Can anyone confirm how you bottle pickled onions in a Fowler Vacola, and provide any recipes if possible. I have one book saying you pack the bottle and put hot spiced vinegar in and lid and cap, another saying put altogether and bring to boil for 15 min and another saying you don't heat at all just cap???? How would this seal?
Hoping someone whom has done this can enlarge for me.
Thank you
pickled onions
I'm not familiar with the Fowler Vacola (just Googled on it). The one set of recommended across-the-board procedures I ran across sounded a little long in timing for processing pickled onions:
For the benefit of others the new recommended operating proceedure's are as follows:
Jars #10 - 31 @ 45-60mins to 92 degreesC then 45mins @ 92C
Jars #36 - @ 45-60mins to 92C then 75 mins @ 92C
Jars #65 - @ 45-60mins to 92C then 90 mins @ 92C
(from http://forums.permaculture.org.au/archi ... acola.html)
In regular glass jars, processed in a water bath (a.k.a. big pot full of boiling water), pickled vegetables usually take 15-20 minutes for a 500mL/16 oz. jar. Some people will just pack them into (sterilised) jars while boiling hot and rely on that heat to seal the jars properly, but I feel a lot safer giving it a run through a hot water bath as well. If nothing else--since things in vinegar and salt don't tend to be so risky in spoilage--it can help prevent losing jars to mold.
For the benefit of others the new recommended operating proceedure's are as follows:
Jars #10 - 31 @ 45-60mins to 92 degreesC then 45mins @ 92C
Jars #36 - @ 45-60mins to 92C then 75 mins @ 92C
Jars #65 - @ 45-60mins to 92C then 90 mins @ 92C
(from http://forums.permaculture.org.au/archi ... acola.html)

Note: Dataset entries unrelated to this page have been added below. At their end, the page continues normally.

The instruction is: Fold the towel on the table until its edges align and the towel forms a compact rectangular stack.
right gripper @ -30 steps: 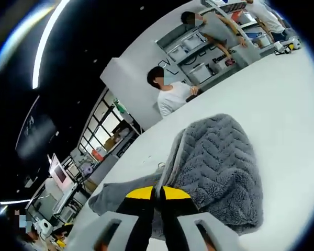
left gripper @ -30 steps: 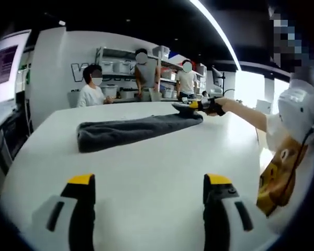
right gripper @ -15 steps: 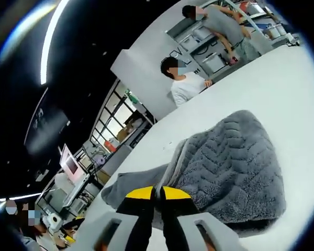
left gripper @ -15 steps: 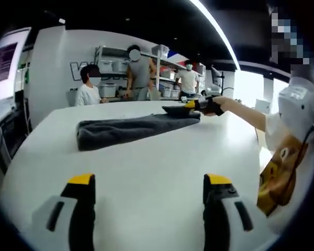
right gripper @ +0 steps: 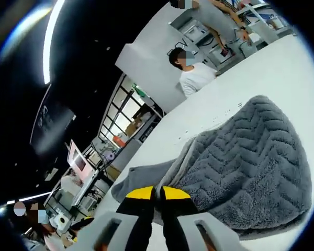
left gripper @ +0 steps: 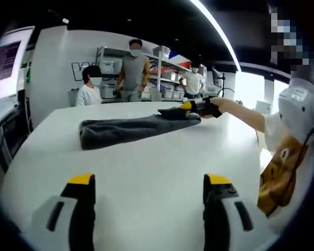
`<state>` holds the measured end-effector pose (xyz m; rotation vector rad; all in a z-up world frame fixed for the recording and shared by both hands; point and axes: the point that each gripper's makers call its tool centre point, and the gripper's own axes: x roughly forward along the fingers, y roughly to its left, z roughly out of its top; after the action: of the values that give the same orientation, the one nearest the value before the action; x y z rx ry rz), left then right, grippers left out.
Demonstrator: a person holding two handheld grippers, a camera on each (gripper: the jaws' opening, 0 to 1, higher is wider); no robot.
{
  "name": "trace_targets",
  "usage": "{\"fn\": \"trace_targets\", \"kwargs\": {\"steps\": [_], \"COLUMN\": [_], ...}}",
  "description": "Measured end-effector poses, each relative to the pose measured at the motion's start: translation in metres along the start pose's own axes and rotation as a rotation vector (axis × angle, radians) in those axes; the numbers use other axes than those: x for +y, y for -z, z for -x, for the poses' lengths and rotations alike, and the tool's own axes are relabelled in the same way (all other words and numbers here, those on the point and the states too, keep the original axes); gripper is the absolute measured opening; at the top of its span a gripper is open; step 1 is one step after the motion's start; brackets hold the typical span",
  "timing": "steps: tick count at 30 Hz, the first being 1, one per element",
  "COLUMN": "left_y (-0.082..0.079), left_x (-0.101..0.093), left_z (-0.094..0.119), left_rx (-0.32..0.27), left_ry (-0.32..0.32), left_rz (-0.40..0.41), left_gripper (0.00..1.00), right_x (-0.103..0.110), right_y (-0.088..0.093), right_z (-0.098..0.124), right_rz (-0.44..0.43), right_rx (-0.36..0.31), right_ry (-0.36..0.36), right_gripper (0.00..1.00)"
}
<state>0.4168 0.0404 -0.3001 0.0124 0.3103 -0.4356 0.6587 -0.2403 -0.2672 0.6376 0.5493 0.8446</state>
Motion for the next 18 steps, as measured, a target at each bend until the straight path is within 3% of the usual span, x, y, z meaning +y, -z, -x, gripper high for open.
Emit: {"fn": "trace_targets", "kwargs": {"steps": [18], "left_y": [-0.001], "left_x": [0.001], "left_z": [0.001], "left_rx": [-0.015], "left_ry": [0.006], "left_rz": [0.004], "left_gripper": [0.89], "right_x": [0.048], "right_y": [0.021], "right_z": [-0.056], "right_rz": [-0.072], "right_rx": [0.041], "right_ry": [-0.11], "right_gripper": [0.05]}}
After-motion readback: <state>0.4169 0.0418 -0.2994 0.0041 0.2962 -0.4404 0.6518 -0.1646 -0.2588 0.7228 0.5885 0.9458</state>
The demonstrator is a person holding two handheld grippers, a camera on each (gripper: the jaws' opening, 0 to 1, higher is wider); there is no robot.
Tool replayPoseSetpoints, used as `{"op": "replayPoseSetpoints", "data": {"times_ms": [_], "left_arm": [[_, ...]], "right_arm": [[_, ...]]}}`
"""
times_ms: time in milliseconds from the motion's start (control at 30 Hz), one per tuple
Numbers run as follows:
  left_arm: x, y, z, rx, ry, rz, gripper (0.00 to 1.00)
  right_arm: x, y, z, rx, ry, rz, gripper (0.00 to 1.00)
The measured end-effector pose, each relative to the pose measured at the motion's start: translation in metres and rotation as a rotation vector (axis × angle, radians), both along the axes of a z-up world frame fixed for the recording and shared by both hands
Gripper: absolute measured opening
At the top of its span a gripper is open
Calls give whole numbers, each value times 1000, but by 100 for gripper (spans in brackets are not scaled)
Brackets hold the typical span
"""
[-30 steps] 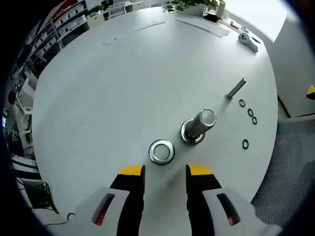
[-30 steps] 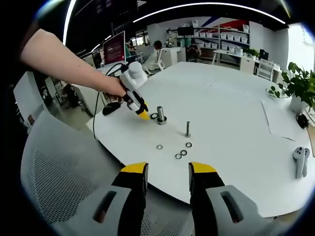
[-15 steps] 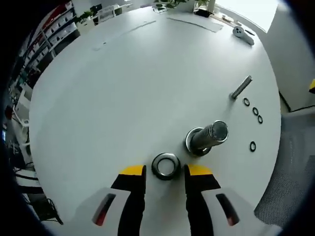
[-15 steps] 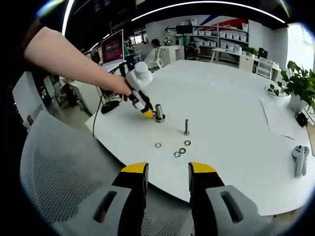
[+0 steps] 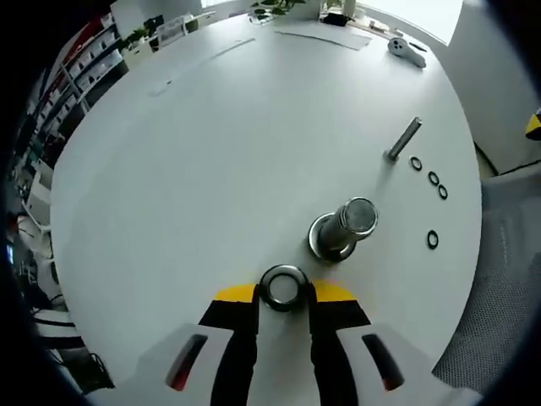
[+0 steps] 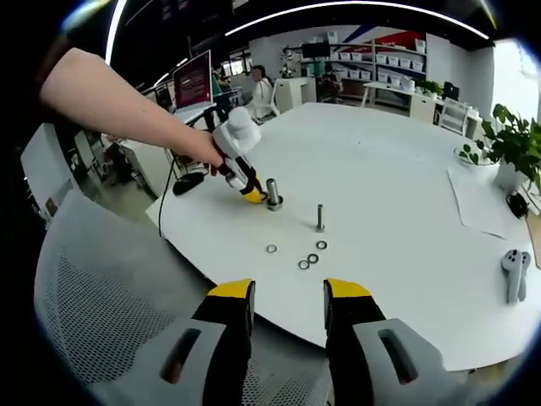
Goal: Place the washer onto the threaded stud by aligning its center hole with the stud, sliding it down to the base, and recovering from edge contact or off-axis alignment until the washer reaches the visible bottom stop.
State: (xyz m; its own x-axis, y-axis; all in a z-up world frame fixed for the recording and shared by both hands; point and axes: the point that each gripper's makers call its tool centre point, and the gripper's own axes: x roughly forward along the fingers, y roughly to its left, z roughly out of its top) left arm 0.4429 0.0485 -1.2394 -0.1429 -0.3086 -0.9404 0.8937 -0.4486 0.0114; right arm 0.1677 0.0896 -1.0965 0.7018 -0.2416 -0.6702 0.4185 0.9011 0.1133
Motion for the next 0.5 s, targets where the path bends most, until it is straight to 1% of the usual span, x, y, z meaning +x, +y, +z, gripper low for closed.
{"op": "replayPoseSetpoints", "data": {"times_ms": [67,133,200,267,333,433,467,500], "left_arm": [[1,6,-2,20,-6,-6,21],[-5,13,2,54,-17,-19,21],[-1,23,-1,81,-36,-51,21],[-2,32,0,109,-47,-65,21],[-1,34,-4,123,-53,-68,21],[-2,37,-3,140,-61,-62,21],[4,34,-8,140,-62,-48,21],[5,33,-9,139,-63,-44,21]], "right_arm": [[0,0,-1,-1,4,5,35],[0,1,-1,-1,2,5,35],[0,-1,-1,-1,-2,2,35],[0,0,1,-2,-4,5,35],[1,0,-1,-2,-4,8,35],[2,-1,-1,-2,-9,10,35],[2,-1,-1,-3,-10,11,35],[2,0,1,-5,-12,11,35]]}}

In regular glass jars, processed in a water bath (a.k.a. big pot full of boiling water), pickled vegetables usually take 15-20 minutes for a 500mL/16 oz. jar. Some people will just pack them into (sterilised) jars while boiling hot and rely on that heat to seal the jars properly, but I feel a lot safer giving it a run through a hot water bath as well. If nothing else--since things in vinegar and salt don't tend to be so risky in spoilage--it can help prevent losing jars to mold.